“一定又是谢沉章,我说你们两个到底怎么回事啊,一天天猜来猜去的烦不烦,明明你放不下我,我放不下你的,有意思啊?”叶岑怡恨铁不成钢的说。
纪舒拖着伤脚艰难的起身,一瘸一拐的走回房间,叶岑怡知道这时纪舒想自己静一静,并没有上去搀扶她。
纪舒躺在床上,眼睛看着天花板,头发凌乱的散落在床单上,眼泪又止不住的流出眼眶,滴落在床单上。
纪舒千想万想也没想到自己会被谢沉章沦为炒作的工具,自己曾经幻想着某一些也许还可以和谢沉章从新走到一起,谢沉章偶尔给她的温暖和承诺现在瞬间全部化为了寒心和谎言。

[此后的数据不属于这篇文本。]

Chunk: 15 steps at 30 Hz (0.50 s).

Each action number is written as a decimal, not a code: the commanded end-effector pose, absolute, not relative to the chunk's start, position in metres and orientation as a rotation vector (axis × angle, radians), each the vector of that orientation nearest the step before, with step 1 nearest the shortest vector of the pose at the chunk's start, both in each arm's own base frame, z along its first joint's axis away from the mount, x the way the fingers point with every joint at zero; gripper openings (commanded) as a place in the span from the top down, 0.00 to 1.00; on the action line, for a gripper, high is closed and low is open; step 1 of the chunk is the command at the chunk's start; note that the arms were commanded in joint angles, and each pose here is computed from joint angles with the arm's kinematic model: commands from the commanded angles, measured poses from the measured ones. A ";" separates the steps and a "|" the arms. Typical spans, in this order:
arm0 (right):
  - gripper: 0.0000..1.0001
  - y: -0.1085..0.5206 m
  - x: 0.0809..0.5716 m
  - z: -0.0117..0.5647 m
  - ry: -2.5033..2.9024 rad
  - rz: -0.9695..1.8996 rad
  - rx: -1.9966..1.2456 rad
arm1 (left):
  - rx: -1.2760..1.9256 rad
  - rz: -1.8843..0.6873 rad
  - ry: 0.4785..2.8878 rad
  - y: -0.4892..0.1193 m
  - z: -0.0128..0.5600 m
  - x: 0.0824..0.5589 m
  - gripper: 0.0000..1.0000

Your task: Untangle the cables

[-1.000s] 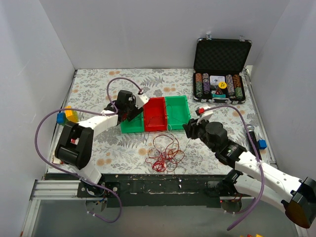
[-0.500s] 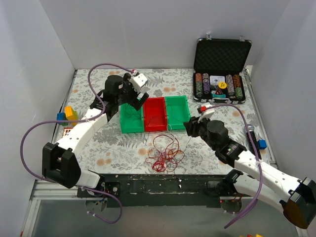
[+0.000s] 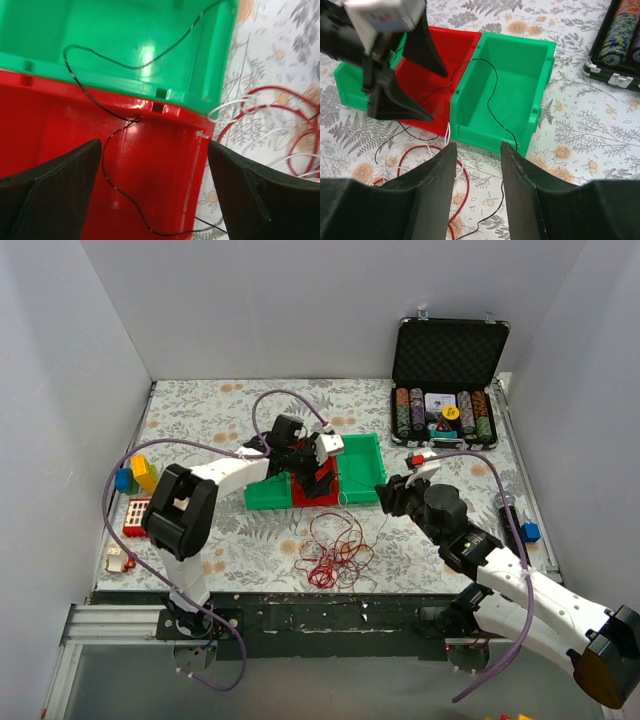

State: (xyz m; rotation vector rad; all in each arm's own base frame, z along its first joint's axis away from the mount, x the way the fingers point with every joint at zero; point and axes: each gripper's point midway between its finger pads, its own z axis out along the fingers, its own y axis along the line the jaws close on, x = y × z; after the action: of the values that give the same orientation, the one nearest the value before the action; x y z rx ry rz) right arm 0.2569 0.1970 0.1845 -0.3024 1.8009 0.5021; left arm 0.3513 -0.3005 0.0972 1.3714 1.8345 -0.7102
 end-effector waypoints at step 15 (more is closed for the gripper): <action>0.51 0.202 0.254 0.190 1.794 0.589 -0.292 | 1.458 -0.664 1.703 -0.308 0.090 0.382 0.26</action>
State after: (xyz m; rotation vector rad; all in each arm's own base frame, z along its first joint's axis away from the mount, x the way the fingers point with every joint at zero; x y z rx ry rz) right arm 0.2542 0.1969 0.1877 -0.2921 1.8013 0.5536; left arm 0.3678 -0.3067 0.0708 1.4659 1.7808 -0.6815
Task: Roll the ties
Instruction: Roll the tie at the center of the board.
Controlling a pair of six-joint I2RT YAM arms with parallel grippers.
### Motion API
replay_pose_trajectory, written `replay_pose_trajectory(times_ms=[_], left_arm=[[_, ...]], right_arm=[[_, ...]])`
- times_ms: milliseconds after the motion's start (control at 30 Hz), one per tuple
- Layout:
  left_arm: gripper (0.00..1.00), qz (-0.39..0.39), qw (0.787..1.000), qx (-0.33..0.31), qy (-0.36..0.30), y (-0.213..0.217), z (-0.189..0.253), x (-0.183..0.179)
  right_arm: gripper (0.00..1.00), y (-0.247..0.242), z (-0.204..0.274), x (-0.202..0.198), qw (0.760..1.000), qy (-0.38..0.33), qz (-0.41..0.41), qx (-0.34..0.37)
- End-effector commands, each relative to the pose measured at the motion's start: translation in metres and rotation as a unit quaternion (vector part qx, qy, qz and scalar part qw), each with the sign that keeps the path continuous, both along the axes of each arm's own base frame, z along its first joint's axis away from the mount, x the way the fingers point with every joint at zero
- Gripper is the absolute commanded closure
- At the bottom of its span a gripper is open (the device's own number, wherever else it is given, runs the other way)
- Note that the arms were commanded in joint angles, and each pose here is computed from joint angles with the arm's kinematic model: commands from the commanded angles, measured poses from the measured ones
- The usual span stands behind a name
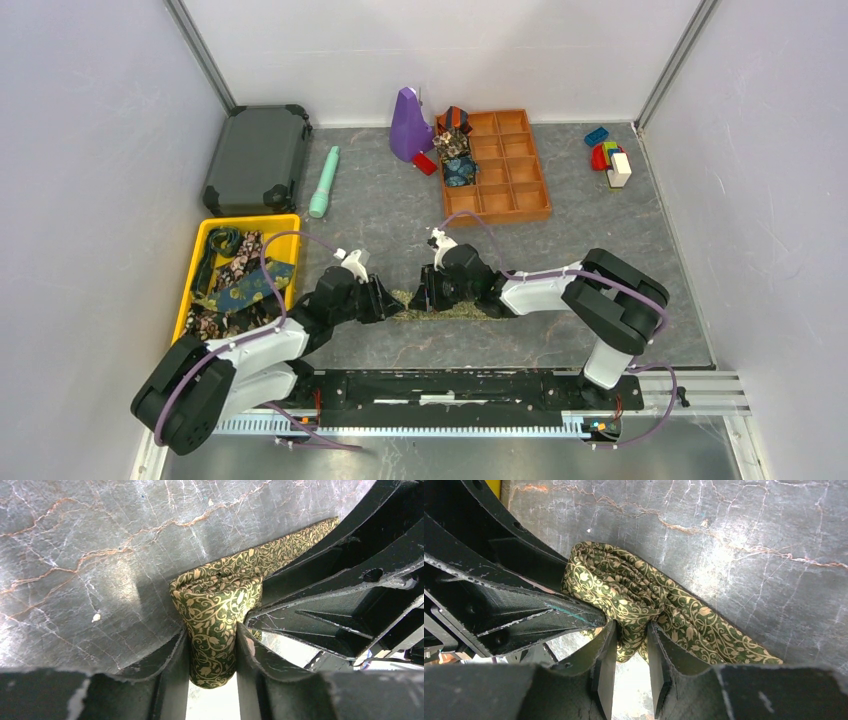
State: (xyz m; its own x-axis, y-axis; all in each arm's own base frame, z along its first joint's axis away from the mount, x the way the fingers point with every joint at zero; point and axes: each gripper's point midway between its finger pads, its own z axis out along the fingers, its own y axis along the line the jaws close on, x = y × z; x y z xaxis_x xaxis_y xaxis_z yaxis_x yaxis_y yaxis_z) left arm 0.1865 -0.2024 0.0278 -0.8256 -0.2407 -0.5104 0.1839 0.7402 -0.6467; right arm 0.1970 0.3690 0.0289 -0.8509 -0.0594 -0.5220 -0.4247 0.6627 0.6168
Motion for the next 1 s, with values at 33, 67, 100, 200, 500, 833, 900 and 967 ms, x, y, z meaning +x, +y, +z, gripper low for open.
replay_pose_trajectory(times_ms=[33,67,100,200,500,833,900,967], left_arm=[[0.62,-0.013,1.000,-0.003,0.009,-0.003,-0.003,-0.004],[0.63,-0.010,1.000,0.000,0.012,-0.002,-0.003,-0.005],[0.63,-0.008,1.000,0.003,0.012,-0.001,-0.003,-0.004],[0.64,0.003,1.000,0.019,0.017,0.004,-0.003,-0.003],[0.68,0.021,0.998,0.055,0.032,0.016,0.001,-0.005],[0.70,0.009,0.997,0.052,0.048,0.013,0.010,-0.013],[0.70,0.006,0.997,0.056,0.050,0.014,0.014,-0.014],[0.71,0.002,0.997,0.055,0.051,0.014,0.016,-0.016]], right_arm=[[0.66,-0.026,-0.036,-0.005,0.998,0.014,-0.006,-0.069],[0.65,-0.026,-0.034,-0.004,0.998,0.012,-0.006,-0.069],[0.63,-0.025,-0.031,-0.003,0.998,0.008,-0.005,-0.066],[0.58,-0.021,-0.019,0.001,0.998,-0.002,0.000,-0.060],[0.46,-0.016,0.029,0.017,0.997,-0.059,0.003,-0.055],[0.51,-0.017,0.044,0.018,0.993,-0.106,0.021,-0.040],[0.53,-0.025,0.032,0.019,0.992,-0.111,0.017,-0.060],[0.53,-0.035,0.019,0.017,0.991,-0.109,0.010,-0.078]])
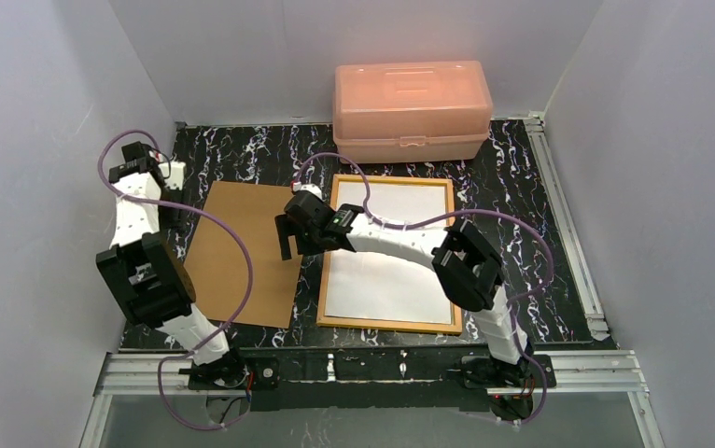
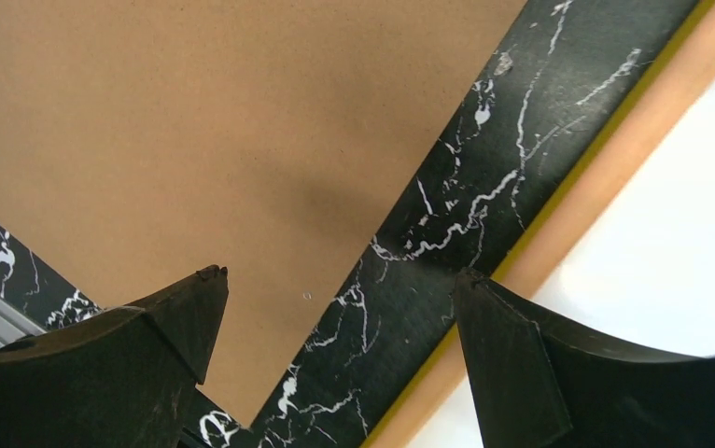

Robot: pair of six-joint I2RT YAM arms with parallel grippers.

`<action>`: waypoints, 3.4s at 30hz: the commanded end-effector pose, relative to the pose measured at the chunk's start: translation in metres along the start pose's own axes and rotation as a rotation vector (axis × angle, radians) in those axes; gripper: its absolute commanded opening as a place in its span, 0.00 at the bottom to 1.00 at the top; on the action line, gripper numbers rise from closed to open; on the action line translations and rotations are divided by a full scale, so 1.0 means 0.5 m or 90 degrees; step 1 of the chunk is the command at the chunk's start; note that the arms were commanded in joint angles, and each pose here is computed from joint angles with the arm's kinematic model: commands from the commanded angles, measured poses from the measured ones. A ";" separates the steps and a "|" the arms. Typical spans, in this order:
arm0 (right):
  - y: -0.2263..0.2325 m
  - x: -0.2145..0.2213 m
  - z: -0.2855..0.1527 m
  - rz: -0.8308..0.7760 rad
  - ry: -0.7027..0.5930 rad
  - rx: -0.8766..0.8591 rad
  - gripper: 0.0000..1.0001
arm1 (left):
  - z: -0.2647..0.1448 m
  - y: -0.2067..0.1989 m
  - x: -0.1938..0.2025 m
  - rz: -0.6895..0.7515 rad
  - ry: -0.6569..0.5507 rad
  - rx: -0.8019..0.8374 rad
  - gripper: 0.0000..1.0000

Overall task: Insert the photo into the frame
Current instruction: Move the photo frame item to the center of the board.

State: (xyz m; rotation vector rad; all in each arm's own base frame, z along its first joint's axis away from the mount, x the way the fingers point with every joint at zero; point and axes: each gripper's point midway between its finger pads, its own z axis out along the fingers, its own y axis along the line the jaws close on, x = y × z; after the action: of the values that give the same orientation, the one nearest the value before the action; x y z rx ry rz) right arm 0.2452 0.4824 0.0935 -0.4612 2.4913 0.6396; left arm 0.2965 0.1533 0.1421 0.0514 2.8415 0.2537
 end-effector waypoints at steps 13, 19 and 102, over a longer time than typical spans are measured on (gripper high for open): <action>-0.006 0.031 0.082 0.044 0.026 0.011 0.99 | 0.164 0.110 0.023 -0.036 0.029 -0.160 0.40; -0.039 0.032 0.097 0.055 0.015 0.049 0.99 | 0.221 0.077 0.046 -0.056 0.036 -0.126 0.37; -0.003 -0.133 -0.105 0.364 -0.137 -0.197 0.99 | 0.224 -0.308 0.099 0.065 0.166 0.234 0.00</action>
State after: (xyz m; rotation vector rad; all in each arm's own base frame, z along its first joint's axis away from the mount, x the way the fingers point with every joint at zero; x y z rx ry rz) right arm 0.2782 0.4510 0.1088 0.2203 2.4726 1.0133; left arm 0.3148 0.0917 0.0159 0.2518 3.0060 0.1599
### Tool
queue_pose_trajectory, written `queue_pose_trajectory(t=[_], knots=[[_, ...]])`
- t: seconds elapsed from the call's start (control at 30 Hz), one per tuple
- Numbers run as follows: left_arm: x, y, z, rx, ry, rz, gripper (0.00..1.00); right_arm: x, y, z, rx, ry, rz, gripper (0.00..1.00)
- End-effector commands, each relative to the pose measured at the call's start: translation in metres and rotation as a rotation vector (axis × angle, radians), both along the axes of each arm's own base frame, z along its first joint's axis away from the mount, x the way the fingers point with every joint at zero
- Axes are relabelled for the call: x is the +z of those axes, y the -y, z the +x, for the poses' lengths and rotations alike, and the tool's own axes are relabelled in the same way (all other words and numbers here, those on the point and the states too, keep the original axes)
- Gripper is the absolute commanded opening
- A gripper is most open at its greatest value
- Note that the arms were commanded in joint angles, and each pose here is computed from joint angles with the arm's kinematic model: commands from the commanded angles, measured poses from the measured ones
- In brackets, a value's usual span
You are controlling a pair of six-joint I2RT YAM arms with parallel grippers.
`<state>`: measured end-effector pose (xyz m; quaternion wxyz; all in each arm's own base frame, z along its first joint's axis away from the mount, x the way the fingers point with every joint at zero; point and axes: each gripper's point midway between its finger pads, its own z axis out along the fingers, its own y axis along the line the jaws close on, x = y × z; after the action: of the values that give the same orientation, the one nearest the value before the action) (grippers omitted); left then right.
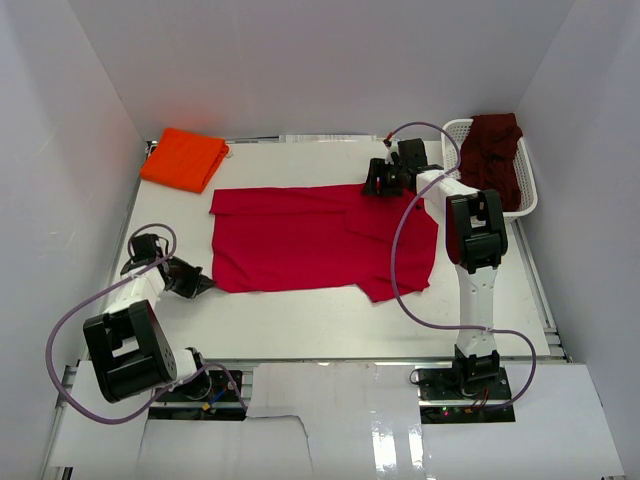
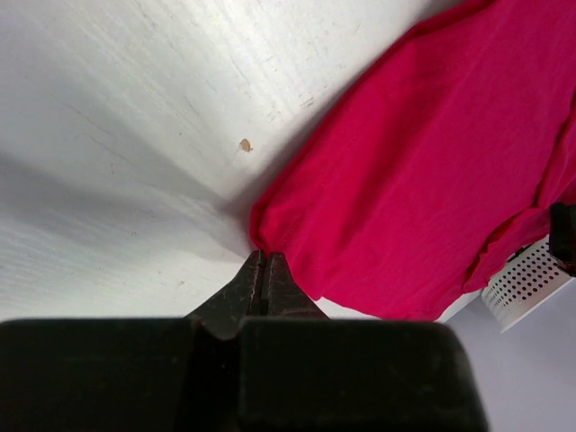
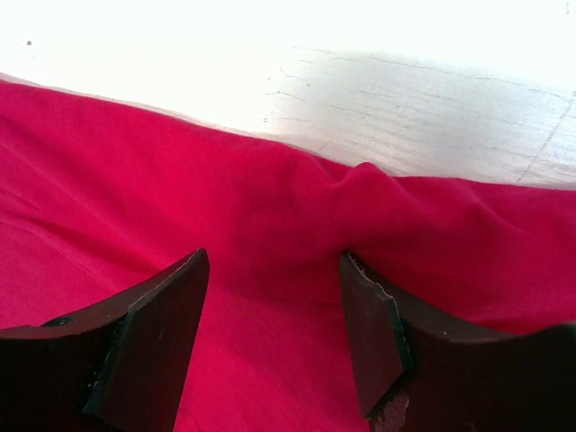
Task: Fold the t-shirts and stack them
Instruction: Fold the flattened tshirt in 1/3 of the way
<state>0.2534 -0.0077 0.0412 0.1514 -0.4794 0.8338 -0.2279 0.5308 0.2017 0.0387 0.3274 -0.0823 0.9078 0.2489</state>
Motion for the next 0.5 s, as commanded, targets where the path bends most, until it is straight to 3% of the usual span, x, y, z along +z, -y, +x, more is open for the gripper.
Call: queue_pose_trajectory(t=[0.0,0.47], knots=[[-0.001,0.003,-0.01,0.001,-0.023,0.001,0.0,-0.016,0.007,-0.005,-0.02,-0.042,-0.027,0.67],[0.0,-0.007,-0.019,0.017,-0.06,0.045,0.01,-0.019,0.013,-0.002,-0.03,-0.038,-0.052,0.67]])
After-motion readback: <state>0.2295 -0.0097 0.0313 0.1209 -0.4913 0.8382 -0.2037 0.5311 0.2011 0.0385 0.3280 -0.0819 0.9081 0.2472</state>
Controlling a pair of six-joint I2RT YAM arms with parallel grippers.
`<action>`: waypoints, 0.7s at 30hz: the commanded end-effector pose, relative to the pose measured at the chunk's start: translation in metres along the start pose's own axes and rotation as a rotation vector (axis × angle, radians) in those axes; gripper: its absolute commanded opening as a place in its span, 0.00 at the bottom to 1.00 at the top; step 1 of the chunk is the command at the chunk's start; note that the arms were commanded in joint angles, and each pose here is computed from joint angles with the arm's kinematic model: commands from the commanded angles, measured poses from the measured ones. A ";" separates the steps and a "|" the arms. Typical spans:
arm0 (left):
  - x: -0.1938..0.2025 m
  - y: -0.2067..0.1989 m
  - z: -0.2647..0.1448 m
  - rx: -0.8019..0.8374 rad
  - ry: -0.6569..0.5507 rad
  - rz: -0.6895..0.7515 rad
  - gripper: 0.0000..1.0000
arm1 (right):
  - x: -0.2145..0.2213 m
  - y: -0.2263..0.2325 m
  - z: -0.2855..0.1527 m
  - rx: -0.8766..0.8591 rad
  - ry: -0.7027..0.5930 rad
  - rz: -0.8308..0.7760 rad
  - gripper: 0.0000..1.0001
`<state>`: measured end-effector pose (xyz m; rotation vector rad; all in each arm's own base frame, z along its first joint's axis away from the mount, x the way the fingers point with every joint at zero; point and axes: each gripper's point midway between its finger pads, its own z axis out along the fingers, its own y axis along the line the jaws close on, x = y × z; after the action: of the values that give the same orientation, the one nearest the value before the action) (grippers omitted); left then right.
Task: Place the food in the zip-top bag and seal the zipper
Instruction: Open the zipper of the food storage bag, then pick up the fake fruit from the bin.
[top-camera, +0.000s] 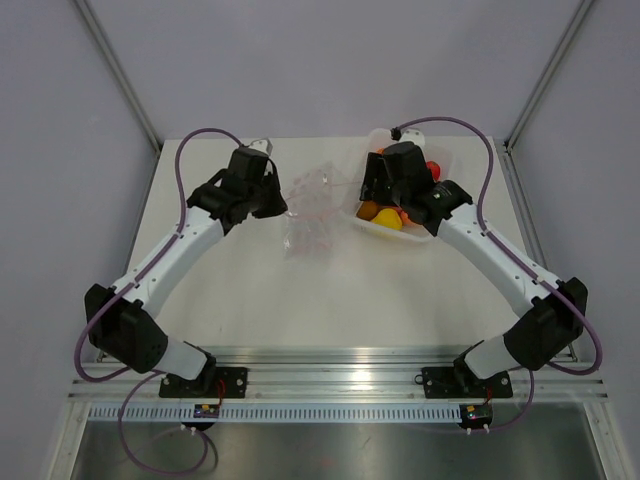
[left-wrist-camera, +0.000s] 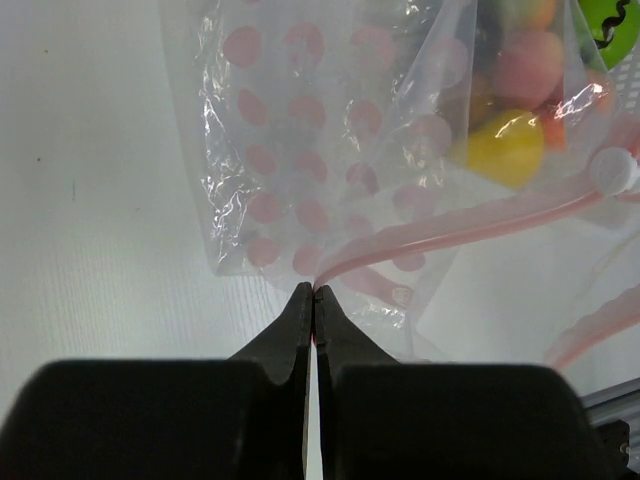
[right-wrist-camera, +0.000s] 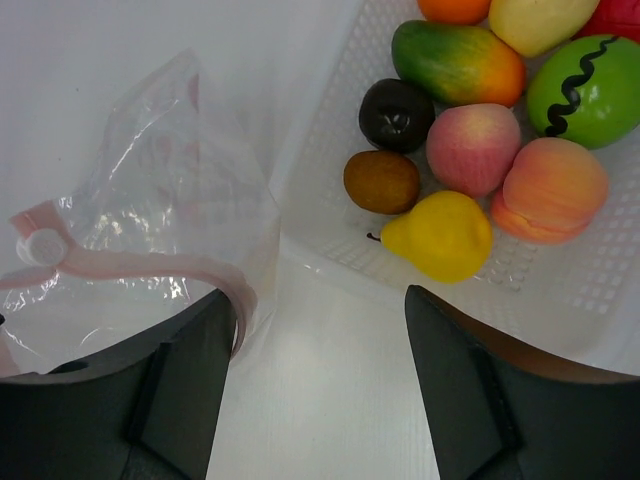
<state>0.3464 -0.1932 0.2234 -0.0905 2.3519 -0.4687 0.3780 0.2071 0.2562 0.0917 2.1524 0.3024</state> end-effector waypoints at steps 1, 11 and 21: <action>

纪舒的心乱极了,曾经选择这条道路一是为了母亲的梦想,二是为了能拉近与谢沉章的距离,然而事与愿违,这条路越往下走下去越背离了最初的梦想。
纪舒不知道该怎么办,脚伤了没什么,她可以坚强的挺着,笑着面对,然而心伤了,自己再想补也无济于事,往事就像洪水一般从破碎的心中流淌出来,冲溃了她所有的防线。
眼泪也决了堤似的夺眶而出,这一夜,寂静如水,只听见一个女孩儿嘤嘤的啜泣。
郑深应酬完记者们松了松领带,走进谢沉章的休息室,大舒一口气:“总算是澄清了,心事了却了一桩。”说着,自己倒了杯水咕咚咕咚的喝光了。
谢沉章凌厉的看着郑深:“你要的结果,开心了?”
“怎么了?沉章,还说呢,如果不是我及时送你下台你又闯祸了知不知道。”郑深擦着汗坐在沙发上对谢沉章说。
“媒体报道出去,纪舒看到了会是什么心情?什么理由不好编,你非得编造成是宣传噱头,博头条宣传影片!”谢沉章挽起袖子来回的在休息室里踱步。
“当时见招拆招,哪管得了那么多嘛。”郑深看着谢沉章说。